This month’s Microsoft security bulletins got a lot of action with the “crypt.dll” ECC validation flaw (aka CurveBall aka ChainOfFools), but the Windows Remote Desktop Gateway (RD Gateway) ones – some remote code execution – warrant your immediate attention, specifically CVE-2020-0609 and CVE-2020-0610.
What follows is my thought process of how I investigate these kinds of vulnerabilities with a system like Censys.
Digging into Censys to find these hosts gets interesting. Briefly, because Censys records network observations, you have to figure out how the software presents itself on the network. For web-based software, Microsoft often has a specific header that expresses the product and version. But in this case, it doesn’t, so I have to rely on other signals to robustly identify candidates. My objective is to estimate the vulnerable population size, and maybe to support identifying assets in my network I need to patch or remediate.
Normally in this kind of scenario (no obvious marker like a distinctive web header), when I want to mine Censys for this data I begin with a free form text search with the product name, typically as a quoted string.

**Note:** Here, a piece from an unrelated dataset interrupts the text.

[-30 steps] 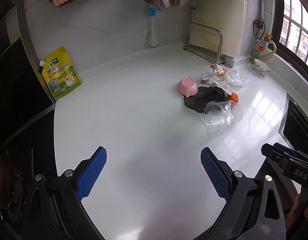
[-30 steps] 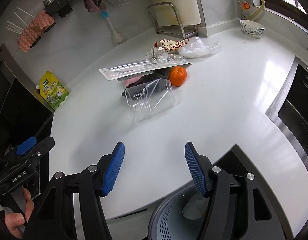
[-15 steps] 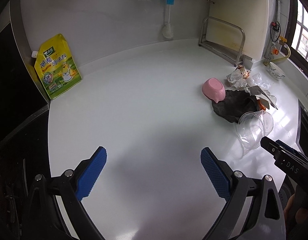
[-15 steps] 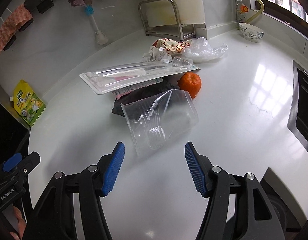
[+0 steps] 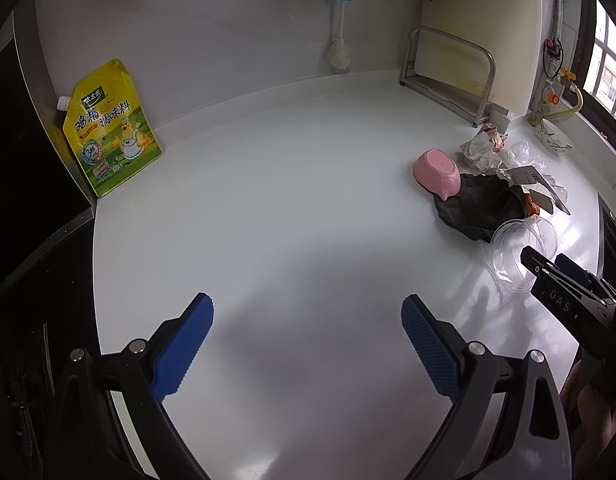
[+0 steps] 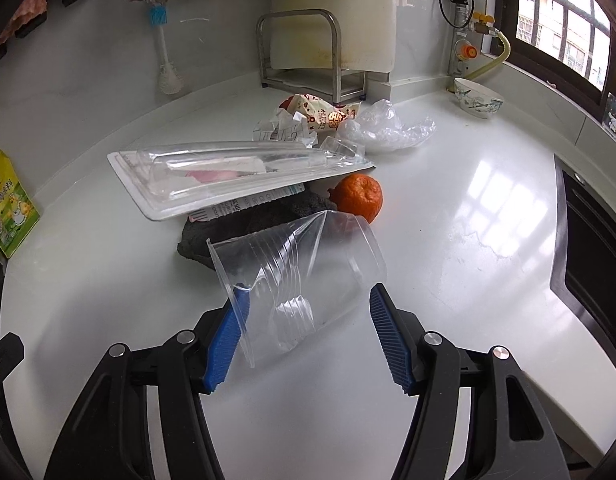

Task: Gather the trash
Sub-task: 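Move the right tool to the clear plastic cup and grasp its rim, then lift the cup with the right tool while the left tool grasps the toothbrush pack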

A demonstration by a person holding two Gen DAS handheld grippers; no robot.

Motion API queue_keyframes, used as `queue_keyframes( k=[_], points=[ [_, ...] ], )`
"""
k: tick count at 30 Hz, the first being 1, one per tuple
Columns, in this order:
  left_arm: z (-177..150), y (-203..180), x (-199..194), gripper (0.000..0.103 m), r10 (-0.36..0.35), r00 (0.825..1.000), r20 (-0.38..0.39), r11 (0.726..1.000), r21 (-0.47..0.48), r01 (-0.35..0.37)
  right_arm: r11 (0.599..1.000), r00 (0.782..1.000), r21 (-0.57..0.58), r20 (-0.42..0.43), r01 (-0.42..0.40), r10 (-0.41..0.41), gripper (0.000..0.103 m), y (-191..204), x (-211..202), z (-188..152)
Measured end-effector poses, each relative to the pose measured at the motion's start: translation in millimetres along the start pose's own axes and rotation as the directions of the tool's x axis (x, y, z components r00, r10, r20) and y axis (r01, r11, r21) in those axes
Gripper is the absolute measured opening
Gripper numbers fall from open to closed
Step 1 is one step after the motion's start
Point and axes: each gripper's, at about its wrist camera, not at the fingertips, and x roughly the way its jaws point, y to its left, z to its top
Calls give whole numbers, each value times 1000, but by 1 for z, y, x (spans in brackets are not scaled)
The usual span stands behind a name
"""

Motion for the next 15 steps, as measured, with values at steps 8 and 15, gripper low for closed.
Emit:
queue_keyframes(
  k=[8,15],
  points=[
    [5,-23,-5,93,-50,999,11,998,28,50,999,999,11,-17,-33,33,9,-14,4,0],
    [13,-66,-12,93,-136,990,29,988,80,133,995,998,78,4,-66,66,7,-47,-8,-1]
  ],
)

https://censys.io/ipv4?q=%22Remote+Desktop+Web+Access%22
In this case, it brings back under 100 hosts, suggesting to me this isn’t the right query. I found a support article from Microsoft’s forums that describe the default Web RDP path (/rdweb). This string made a really effective query term because it is so unique. It turns out we see nearly 38000 servers with “/rdweb” in their web pages:
https://censys.io/ipv4?q=rdweb
From there you can further refine to constrain it to your org by CIDR, domain name, or the like. In this case we don’t have any version numbers presented by the Web RDP banner, but some products do. If we did have some, we would use those to refine the result set based on the range of vulnerable products from the vendor advisory.